By the late 1980s, the U.S. video game market had recovered, and the NES became the most popular console in the United States, leaving only a small part of the market for Atari. By 1989, home video game sales in the United States reached $5 billion, which was higher than the $3 billion peak from the previous generation. Nintendo controlled most of the market, selling more than 35 million units in the United States. New Japanese companies, like NEC with the TurboGrafx-16 and Sega with the Genesis, entered the U.S. market in 1989. While the TurboGrafx-16 did not do well, the Genesis’ release started a major competition between Sega and Nintendo in the early 1990s.
A second major result of the crash was the introduction of rules to control the development of video game software by companies outside of Nintendo. Earlier efforts to keep secrets failed because rival companies copied the designs of Mattel and Atari systems and hired their programmers. Mattel and Coleco tried to stop this by using special security measures, but the Atari 2600 had no protection, and once its design was known, anyone could make games for it. Nintendo responded by creating a strict licensing system for the NES, which included special chips in the console and game cartridges to prevent unlicensed games from working. These chips also helped stop software piracy, which was a bigger problem in East Asia than in North America or Europe. Similar security systems are still used today, but instead of chips, modern consoles use special optical discs that are hard to copy. Some companies, like Accolade, challenged these rules in court, but they eventually agreed to follow Nintendo’s licensing requirements. Other companies, such as Tengen (Atari Games), Color Dreams, and Camerica, also tried to make unlicensed games for the NES during the 8-bit era.

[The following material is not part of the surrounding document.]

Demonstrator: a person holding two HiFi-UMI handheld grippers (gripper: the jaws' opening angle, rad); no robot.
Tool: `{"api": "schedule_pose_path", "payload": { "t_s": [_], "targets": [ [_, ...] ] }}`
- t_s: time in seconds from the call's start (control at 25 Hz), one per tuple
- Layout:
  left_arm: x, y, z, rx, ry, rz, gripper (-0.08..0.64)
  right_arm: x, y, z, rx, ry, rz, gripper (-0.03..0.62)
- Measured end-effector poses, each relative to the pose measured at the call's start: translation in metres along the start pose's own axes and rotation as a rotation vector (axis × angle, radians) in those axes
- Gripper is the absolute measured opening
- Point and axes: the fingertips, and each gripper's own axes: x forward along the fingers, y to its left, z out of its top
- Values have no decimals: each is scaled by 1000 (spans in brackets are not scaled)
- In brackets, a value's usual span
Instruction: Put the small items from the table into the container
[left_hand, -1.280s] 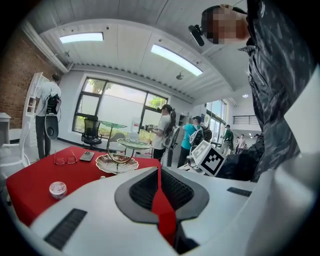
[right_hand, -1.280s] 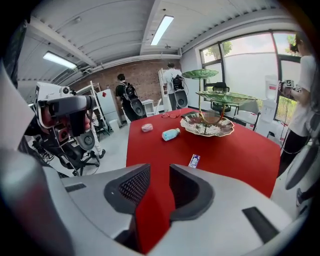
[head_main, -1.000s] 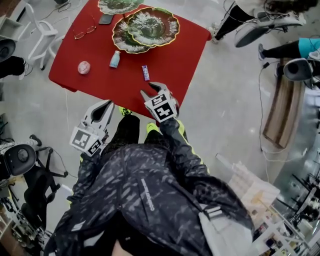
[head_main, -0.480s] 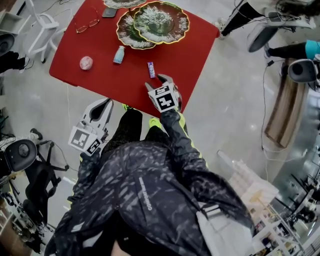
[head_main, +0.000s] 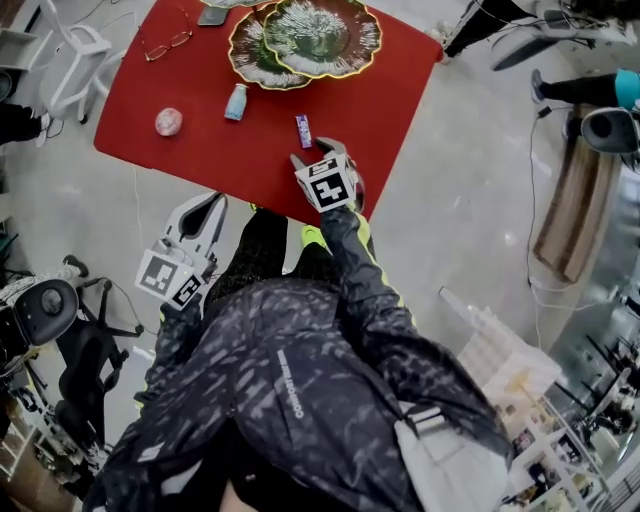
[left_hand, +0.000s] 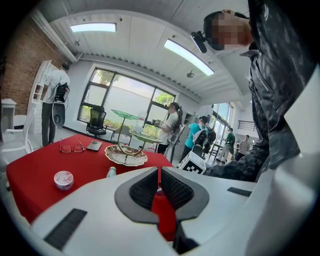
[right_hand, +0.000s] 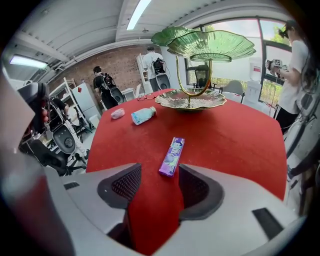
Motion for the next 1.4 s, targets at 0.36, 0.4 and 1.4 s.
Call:
{"api": "schedule_pose_path", "payload": {
  "t_s": [0.36, 0.4, 1.4],
  "targets": [
    [3, 7, 2, -17, 11, -8, 25, 6, -8, -4, 31, 23, -26, 221],
    [4, 7, 3, -17, 9, -11, 25, 6, -8, -4, 33, 23, -28, 221],
    [10, 17, 14, -25, -16, -14, 25, -3, -18, 0, 0, 18, -88, 98]
  ]
}}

At first, Nintendo was the only company that made games for the Famicom. However, under pressure from companies like Namco and Hudson Soft, Nintendo allowed other companies to develop games for the Famicom. These companies had to pay a 30% fee for each game they made, a system still used by console makers today. Nintendo also required companies to pay for all games before they were made and did not allow returned cartridges, which made companies take full financial responsibility for their sales. Nintendo limited most third-party companies to making only five games per year on its systems, though some companies tried to get around this by using different labels. Nintendo later removed this rule in 1993 after releasing the Super Nintendo Entertainment System. Nintendo’s strict control over Famicom game production led to the creation of illegal copies of games in Asia. To help customers identify official games, Nintendo added a "Nintendo Seal of Quality" to licensed games outside of Japan. However, this did not significantly reduce the sale of fake games.